[Stored entries]
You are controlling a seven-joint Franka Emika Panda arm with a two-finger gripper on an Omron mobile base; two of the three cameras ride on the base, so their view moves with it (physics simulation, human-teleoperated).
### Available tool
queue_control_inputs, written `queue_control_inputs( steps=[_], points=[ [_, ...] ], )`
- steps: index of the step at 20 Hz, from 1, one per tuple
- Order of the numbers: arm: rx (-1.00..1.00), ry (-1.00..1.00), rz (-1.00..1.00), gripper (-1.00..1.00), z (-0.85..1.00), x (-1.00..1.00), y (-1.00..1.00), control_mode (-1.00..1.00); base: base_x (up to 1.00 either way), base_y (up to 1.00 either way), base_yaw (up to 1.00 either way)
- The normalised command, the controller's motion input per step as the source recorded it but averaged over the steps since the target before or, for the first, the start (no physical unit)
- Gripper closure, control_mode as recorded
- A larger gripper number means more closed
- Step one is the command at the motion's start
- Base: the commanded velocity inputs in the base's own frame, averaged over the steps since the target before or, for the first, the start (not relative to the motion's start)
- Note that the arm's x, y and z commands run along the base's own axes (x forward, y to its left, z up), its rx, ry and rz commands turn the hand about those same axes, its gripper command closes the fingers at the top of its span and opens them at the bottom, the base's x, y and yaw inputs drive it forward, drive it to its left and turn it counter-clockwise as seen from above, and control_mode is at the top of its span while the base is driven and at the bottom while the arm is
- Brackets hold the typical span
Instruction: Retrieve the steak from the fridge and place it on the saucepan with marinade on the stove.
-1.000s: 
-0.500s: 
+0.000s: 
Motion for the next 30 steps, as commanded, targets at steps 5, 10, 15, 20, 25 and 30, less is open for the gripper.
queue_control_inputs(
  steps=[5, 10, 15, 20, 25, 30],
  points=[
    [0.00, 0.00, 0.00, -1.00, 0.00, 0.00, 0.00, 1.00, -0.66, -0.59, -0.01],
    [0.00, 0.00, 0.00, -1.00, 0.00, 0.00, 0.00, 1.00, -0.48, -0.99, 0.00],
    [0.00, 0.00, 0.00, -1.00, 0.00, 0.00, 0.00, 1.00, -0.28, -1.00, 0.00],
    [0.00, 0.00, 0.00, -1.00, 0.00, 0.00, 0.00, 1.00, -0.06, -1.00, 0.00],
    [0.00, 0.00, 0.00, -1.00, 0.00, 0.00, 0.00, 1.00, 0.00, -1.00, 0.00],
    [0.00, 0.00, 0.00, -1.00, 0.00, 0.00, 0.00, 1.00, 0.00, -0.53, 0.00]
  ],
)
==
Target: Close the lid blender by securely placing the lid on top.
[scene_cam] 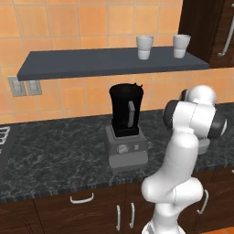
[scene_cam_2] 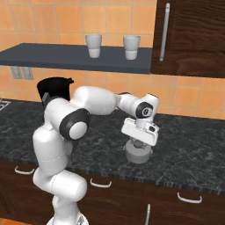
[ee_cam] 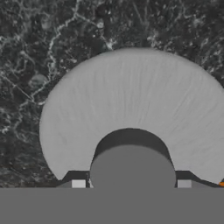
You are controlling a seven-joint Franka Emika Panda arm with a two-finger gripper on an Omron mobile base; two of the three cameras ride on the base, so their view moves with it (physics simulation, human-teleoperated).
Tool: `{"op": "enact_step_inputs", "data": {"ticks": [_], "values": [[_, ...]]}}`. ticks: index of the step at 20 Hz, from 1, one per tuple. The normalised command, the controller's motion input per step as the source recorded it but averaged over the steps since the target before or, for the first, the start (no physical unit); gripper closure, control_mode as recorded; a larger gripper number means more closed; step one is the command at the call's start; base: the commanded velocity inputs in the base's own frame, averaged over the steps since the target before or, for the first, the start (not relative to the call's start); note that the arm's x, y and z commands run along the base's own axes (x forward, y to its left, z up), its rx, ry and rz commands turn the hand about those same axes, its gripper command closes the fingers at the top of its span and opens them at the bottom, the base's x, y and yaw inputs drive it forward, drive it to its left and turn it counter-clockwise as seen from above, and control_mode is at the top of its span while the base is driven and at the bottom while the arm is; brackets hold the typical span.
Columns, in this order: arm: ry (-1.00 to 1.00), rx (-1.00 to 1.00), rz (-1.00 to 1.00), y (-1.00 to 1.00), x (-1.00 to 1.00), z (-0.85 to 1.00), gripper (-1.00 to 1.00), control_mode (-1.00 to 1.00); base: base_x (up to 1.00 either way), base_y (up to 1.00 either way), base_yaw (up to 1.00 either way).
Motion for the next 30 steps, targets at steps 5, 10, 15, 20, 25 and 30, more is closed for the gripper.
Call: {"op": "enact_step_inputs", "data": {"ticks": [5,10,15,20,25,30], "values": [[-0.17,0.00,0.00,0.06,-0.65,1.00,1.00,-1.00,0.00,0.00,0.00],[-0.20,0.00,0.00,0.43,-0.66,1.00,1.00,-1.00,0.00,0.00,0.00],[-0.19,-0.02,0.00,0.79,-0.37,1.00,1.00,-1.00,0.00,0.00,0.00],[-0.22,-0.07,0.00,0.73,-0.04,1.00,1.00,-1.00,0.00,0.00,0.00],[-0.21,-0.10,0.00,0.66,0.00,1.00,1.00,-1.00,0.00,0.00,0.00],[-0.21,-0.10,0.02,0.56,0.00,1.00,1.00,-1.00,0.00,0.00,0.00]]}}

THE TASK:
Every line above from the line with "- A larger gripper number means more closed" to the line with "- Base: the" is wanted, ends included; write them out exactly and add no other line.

FINISHED TASK:
- A larger gripper number means more closed
- Step one is the command at the motion's start
- Base: the commanded velocity inputs in the base's own frame, averaged over the steps since the target before or, for the first, the start (not relative to the motion's start)

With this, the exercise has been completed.